Example 2 - Calculating the Average Price

1import pandas as pd
2
3data = pd.read_csv("products_complete.csv")
4
5averagePrice = data["Price"].mean()
6
7print(averagePrice)
Show Output

217.0

Explanation

The fifth line looks at the Price column in the DataFrame and uses the .mean() function to calculate the average (mean) price of all the products. The result is then stored in a variable called averagePrice.

The final line displays the average price on the screen.

Example 3 - Finding the Highest Price

1import pandas as pd
2
3data = pd.read_csv("products_complete.csv")
4
5maxPrice = data["Price"].max()
6
7print(maxPrice)
Show Output

750

Explanation

The fifth line looks at the Price column and finds the maximum value - in other words, the highest price among all the products in the dataset. The result is stored in a variable called maxPrice.

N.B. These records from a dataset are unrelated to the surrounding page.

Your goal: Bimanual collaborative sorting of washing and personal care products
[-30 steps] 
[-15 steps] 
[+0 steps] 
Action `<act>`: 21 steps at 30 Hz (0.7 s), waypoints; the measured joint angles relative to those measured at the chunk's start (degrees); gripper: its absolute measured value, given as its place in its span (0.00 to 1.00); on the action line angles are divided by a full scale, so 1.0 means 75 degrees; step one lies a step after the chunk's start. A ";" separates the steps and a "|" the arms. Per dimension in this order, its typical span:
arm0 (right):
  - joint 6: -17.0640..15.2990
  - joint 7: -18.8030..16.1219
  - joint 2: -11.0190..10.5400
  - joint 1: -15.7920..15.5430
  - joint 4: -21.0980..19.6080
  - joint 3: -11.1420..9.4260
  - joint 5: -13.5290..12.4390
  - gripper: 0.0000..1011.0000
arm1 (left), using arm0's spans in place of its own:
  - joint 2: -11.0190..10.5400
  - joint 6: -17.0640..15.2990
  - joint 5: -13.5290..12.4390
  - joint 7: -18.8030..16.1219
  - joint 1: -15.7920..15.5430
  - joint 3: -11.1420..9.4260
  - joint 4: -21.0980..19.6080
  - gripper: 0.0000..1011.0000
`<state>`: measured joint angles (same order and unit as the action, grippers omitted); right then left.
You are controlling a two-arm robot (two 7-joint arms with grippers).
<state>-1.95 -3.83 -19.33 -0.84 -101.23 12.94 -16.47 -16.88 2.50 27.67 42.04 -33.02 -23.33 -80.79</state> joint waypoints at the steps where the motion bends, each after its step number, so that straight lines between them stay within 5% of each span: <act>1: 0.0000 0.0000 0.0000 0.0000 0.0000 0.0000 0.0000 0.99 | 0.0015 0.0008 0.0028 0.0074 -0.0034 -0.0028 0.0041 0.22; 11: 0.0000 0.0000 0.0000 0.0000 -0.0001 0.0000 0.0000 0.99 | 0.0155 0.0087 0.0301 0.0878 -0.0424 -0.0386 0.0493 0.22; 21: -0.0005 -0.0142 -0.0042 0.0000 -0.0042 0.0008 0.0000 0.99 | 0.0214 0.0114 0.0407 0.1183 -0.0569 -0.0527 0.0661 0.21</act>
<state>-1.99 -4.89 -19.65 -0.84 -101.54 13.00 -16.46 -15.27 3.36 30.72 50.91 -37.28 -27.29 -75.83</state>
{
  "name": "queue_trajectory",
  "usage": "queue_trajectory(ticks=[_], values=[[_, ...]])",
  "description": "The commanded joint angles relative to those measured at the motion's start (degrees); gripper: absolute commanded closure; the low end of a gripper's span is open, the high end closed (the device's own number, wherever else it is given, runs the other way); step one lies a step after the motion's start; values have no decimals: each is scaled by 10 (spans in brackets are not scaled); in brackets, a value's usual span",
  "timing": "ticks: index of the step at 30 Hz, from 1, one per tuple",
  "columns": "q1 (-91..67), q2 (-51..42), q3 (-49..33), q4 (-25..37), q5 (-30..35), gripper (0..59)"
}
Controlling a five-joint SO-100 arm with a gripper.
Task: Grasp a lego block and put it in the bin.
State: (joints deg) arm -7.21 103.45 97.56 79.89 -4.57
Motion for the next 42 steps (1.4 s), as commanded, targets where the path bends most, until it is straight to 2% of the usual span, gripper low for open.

The final line displays that highest price on the screen.

Example 4 - Finding the Lowest Price

1import pandas as pd
2
3data = pd.read_csv("products_complete.csv")
4
5minPrice = data["Price"].min()
6
7print(minPrice)
Show Output

25

Explanation

The fifth line looks at the Price column and finds the minimum value - in other words, the lowest price among all the products in the dataset. The result is stored in a variable called minPrice.

The final line displays that lowest price on the screen.

Example 5 - Finding the Most and Least Expensive Products

1import pandas as pd
2
3data = pd.read_csv("products_complete.csv")
4
5mostExpensive = data.loc[data["Price"].idxmax(), "ProductName"]
6leastExpensive = data.loc[data["Price"].idxmin(), "ProductName"]
7
8print(f"Most Expensive Product: {mostExpensive}")
9print(f"Least Expensive Product: {leastExpensive}")
Show Output
Most Expensive Product: Laptop
Least Expensive Product: Mouse

Explanation

The fifth line finds the name of the product with the highest price. The idxmax() function identifies the row number where the price is the highest and .loc[ , "ProductName"] looks up the product name in that same row.

The sixth line does the same thing but finds the name of the product with the lowest price instead. The idxmin() function identifies the row where the price is the smallest.

The final two lines use f-strings to display both results in a clear format.